* _EXERCISE PROMPT_
Images are to be excluded from the copy, and the records below reproduced word for word.

* _GIVEN RECORDS_

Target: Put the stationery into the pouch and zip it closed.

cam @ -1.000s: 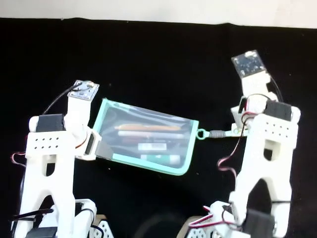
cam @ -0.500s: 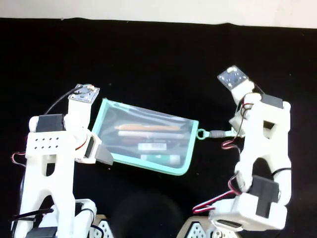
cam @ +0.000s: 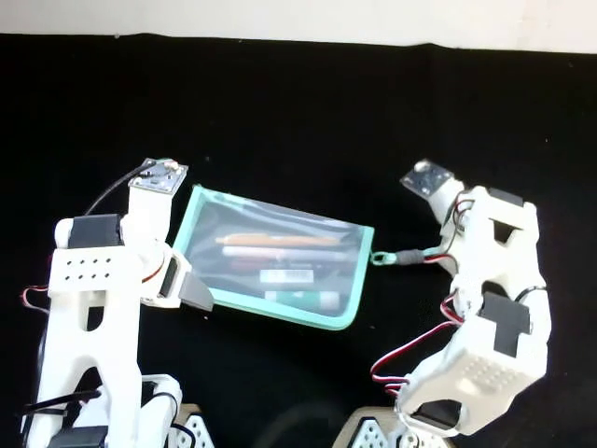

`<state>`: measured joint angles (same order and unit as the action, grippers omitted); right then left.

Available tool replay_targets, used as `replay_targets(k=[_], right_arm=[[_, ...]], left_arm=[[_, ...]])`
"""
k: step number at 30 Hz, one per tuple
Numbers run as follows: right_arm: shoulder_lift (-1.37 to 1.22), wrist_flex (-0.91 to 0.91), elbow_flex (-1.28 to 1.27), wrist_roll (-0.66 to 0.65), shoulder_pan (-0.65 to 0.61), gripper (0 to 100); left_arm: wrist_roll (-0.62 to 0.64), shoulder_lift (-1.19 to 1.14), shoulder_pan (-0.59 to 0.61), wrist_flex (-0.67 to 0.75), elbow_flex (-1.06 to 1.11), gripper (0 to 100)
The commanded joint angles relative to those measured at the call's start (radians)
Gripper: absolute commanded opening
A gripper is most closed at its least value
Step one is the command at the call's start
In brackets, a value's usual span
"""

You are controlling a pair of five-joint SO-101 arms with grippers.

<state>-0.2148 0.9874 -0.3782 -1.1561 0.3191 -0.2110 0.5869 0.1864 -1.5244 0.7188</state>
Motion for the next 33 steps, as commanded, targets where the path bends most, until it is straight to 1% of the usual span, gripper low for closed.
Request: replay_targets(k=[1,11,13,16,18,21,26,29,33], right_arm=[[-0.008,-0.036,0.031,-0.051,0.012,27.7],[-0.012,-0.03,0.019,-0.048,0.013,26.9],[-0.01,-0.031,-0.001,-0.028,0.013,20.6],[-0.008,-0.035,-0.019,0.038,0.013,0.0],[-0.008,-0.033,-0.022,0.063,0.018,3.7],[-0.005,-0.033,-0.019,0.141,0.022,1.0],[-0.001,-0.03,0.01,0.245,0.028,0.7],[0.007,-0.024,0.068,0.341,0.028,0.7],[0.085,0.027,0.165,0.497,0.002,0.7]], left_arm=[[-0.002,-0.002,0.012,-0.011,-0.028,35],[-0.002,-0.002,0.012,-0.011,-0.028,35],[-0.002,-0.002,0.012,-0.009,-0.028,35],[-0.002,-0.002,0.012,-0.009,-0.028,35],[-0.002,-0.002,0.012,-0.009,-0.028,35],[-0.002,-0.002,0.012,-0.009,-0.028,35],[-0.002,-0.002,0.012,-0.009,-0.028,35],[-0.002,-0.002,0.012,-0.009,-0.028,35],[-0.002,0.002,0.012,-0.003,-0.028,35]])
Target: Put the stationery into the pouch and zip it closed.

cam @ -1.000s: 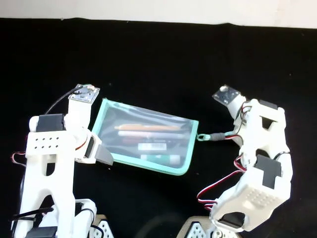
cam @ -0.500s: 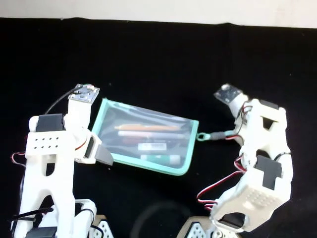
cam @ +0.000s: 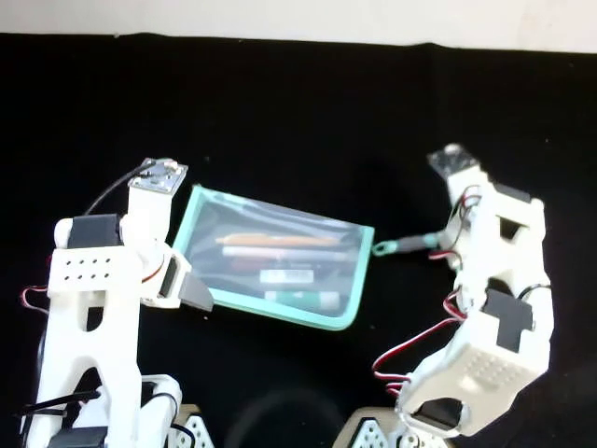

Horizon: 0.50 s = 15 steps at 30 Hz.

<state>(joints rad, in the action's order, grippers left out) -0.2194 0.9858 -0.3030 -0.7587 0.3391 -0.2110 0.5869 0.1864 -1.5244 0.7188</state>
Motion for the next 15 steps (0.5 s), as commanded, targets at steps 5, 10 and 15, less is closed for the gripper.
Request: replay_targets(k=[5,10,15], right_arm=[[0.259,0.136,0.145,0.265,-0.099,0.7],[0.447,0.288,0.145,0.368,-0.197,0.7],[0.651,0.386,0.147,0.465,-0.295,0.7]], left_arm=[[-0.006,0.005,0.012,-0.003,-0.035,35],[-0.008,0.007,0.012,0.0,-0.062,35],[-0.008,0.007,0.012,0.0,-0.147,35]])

* _REPLY TO THE TASK_
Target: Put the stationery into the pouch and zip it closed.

cam @ -1.000s: 
cam @ -0.500s: 
cam @ +0.000s: 

`<state>`: measured joint angles (same order and unit as the action, grippers omitted); right then left.

Available tool replay_targets, used as `replay_targets(k=[_], right_arm=[[_, ...]], left_arm=[[_, ...]])`
"""
k: step number at 30 Hz, one per tuple
Numbers run as follows: right_arm: shoulder_lift (-1.37 to 1.22), wrist_flex (-0.91 to 0.91), elbow_flex (-1.28 to 1.27), wrist_roll (-0.66 to 0.65), shoulder_pan (-0.65 to 0.61), gripper (0 to 100); left_arm: wrist_roll (-0.62 to 0.64), shoulder_lift (-1.19 to 1.14), shoulder_pan (-0.59 to 0.61), wrist_flex (-0.67 to 0.75), elbow_flex (-1.06 to 1.11), gripper (0 to 100)
The commanded joint angles relative to those measured at the call's start (radians)
Gripper: absolute commanded opening
A gripper is most closed at its least value
Step one is the command at the call's start
In brackets, a value's usual span
"""

You are controlling a pair of five-joint SO-101 arms with grippers.

<state>-0.2148 0.9874 -0.3782 -1.1561 0.3191 -0.2110 0.5869 0.1864 -1.5244 0.7188</state>
Motion for the next 33 steps, as commanded, targets where the path bends most, until it is straight to 1% of the usual span, gripper low for closed.
Request: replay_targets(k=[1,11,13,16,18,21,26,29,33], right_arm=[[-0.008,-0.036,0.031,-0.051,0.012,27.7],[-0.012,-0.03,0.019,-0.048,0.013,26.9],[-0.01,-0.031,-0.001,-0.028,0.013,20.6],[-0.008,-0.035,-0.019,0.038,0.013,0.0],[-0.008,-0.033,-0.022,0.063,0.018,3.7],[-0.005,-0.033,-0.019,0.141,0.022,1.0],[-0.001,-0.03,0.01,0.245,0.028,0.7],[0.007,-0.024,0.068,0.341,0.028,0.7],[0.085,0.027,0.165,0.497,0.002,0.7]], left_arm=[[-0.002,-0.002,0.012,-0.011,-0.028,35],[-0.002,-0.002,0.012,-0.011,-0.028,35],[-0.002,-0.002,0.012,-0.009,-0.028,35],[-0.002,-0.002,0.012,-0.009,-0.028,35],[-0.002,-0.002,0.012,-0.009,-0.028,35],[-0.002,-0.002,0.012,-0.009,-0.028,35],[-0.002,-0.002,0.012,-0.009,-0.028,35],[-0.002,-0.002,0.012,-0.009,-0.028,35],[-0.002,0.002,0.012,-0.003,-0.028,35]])
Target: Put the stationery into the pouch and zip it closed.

cam @ -1.000s: 
cam @ -0.500s: 
cam @ +0.000s: 

Horizon: 0.50 s = 15 steps at 30 Hz.

<state>(joints rad, in the action's order, grippers left out) -0.2194 0.9858 -0.3030 -0.7587 0.3391 -0.2110 0.5869 0.1864 -1.5244 0.7188</state>
Motion for the next 15 steps (0.5 s), as commanded, targets at steps 5, 10 and 15, less is closed for the gripper.
Request: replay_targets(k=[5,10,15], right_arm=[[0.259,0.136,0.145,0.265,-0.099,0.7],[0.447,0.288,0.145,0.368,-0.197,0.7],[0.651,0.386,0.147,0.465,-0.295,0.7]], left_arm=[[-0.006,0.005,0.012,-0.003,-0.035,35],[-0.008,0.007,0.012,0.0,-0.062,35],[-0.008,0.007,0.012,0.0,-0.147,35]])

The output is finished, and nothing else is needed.